*PROBLEM STATEMENT*
Output the data below only from the line containing "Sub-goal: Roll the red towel" up to and including the line containing "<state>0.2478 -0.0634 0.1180", exact and with the pictures left out.

*EXERCISE DATA*
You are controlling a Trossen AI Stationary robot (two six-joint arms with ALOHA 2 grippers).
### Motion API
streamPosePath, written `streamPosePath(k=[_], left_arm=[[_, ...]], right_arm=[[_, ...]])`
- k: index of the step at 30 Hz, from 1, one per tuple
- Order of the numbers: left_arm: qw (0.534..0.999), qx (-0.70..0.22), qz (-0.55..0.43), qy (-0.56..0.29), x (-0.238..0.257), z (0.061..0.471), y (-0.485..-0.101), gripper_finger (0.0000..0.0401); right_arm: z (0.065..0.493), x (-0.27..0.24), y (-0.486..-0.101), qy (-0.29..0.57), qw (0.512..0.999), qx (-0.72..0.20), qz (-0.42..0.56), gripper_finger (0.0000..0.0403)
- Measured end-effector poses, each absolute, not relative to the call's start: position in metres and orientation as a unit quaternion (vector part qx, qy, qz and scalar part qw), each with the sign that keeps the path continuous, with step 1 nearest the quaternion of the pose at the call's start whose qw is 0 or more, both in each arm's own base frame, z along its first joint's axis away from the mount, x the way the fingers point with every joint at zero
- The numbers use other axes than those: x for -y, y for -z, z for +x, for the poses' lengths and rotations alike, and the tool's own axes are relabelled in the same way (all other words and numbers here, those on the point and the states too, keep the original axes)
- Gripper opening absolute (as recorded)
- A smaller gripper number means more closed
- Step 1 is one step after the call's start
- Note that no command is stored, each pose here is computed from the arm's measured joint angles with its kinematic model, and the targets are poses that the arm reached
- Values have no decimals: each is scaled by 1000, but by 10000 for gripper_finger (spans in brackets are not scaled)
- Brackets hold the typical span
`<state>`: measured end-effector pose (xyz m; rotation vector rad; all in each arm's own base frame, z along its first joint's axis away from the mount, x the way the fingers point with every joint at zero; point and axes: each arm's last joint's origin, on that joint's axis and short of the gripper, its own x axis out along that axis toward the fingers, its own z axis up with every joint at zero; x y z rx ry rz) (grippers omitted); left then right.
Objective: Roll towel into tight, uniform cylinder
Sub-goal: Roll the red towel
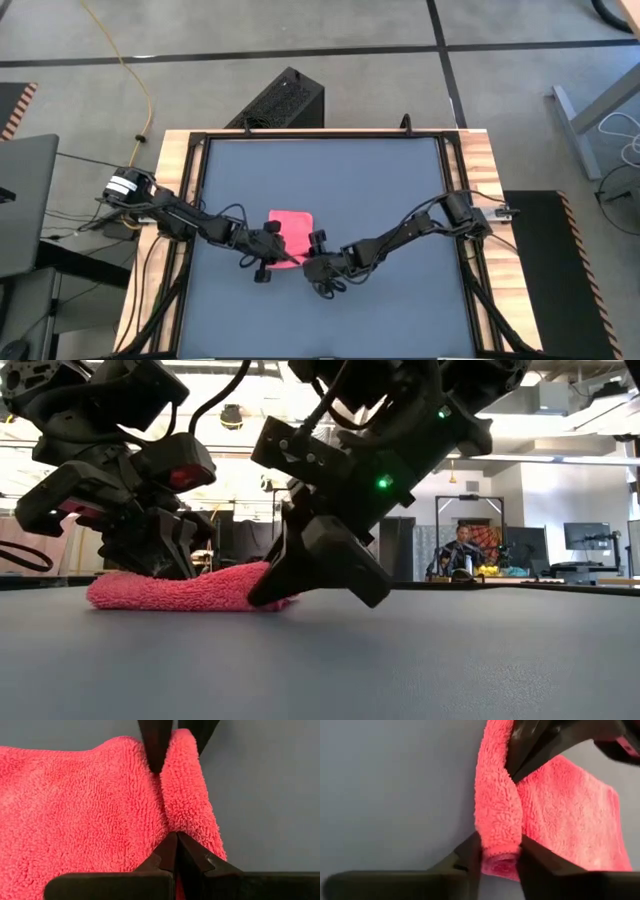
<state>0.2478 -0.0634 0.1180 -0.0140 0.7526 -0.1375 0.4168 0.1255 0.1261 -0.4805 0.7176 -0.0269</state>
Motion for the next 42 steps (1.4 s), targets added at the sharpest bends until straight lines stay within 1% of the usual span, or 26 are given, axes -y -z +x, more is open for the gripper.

*RESULT OF THE TASK*
Sub-goal: Roll the red towel
<state>0.2478 -0.0634 0.1180 -0.0140 0.7526 -0.1375 0.4168 0.1255 0.1261 -0.4805 0.7176 -0.0269</state>

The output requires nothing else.